Wiring the Pipeline: DSDL Configuration, HEC, and Splunk Integration (Part 3 of 4)

Introduction

In Part 2, you built four HTTPS inference containers running on Jetson Nano hardware. They are healthy, serving the DSDL-native protocol, and waiting for requests. In this post, you will wire everything together: Splunk DSDL installed on the search head, HEC configured on the indexer cluster, and the exact configuration files that make DSDL’s fit and apply commands route correctly to your containers.
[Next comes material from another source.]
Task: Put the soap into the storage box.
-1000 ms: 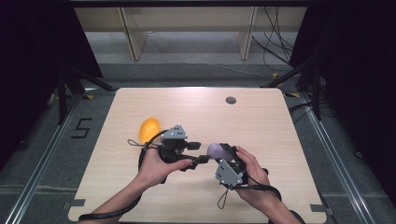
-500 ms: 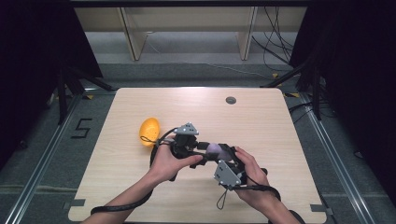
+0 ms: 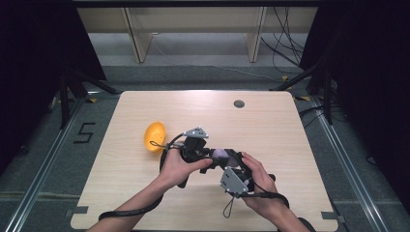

This is the most configuration-dense part of the series. It is also where most implementations break down – not because the concepts are complex, but because DSDL 5.2.3 has several undocumented behaviors that only become visible when you read its Python source code. This post documents those behaviors explicitly so you do not have to discover them through trial and error.

Prerequisites

Splunk Enterprise 10.0 with Enterprise Security installed
Python for Scientific Computing add-on (Splunk_SA_Scientific_Python_linux_x86_64) installed
AI Toolkit / MLTK (Splunk_ML_Toolkit 5.6.4 or later) installed and enabled
All four Nano inference containers running and verified from Part 2
A Splunk indexer cluster managed by a cluster manager node
Lab CA certificate at ~/lab-pki/lab-ca.crt on the search head

Step 1 – Verifying Prerequisites Before Installing DSDL

DSDL must be installed last. Installing it before MLTK or PSC causes dependency failures that require removing apps to fix. Verify both are present:

| rest /services/apps/local
| search title IN ("Splunk_ML_Toolkit", "Splunk_SA_Scientific_Python_linux_x86_64")
| table title, version, disabled

Both apps should appear with disabled blank (meaning enabled). Also verify MLTK permissions are set to Global – DSDL cannot find MLTK commands if they are scoped to a single app:

Navigate to Apps > Manage Apps
Find Machine Learning Toolkit and click Permissions
Confirm Object should appear in is set to All Apps
If you are running Splunk Enterprise Security, this is almost certainly already set correctly since ES requires it

Step 2 – Configuring HEC on the Indexer Cluster

In a Splunk indexer cluster, HEC configuration must be distributed via the cluster manager bundle. Do not configure HEC through the Splunk web UI on individual indexers – you will end up with inconsistent token configurations across peers.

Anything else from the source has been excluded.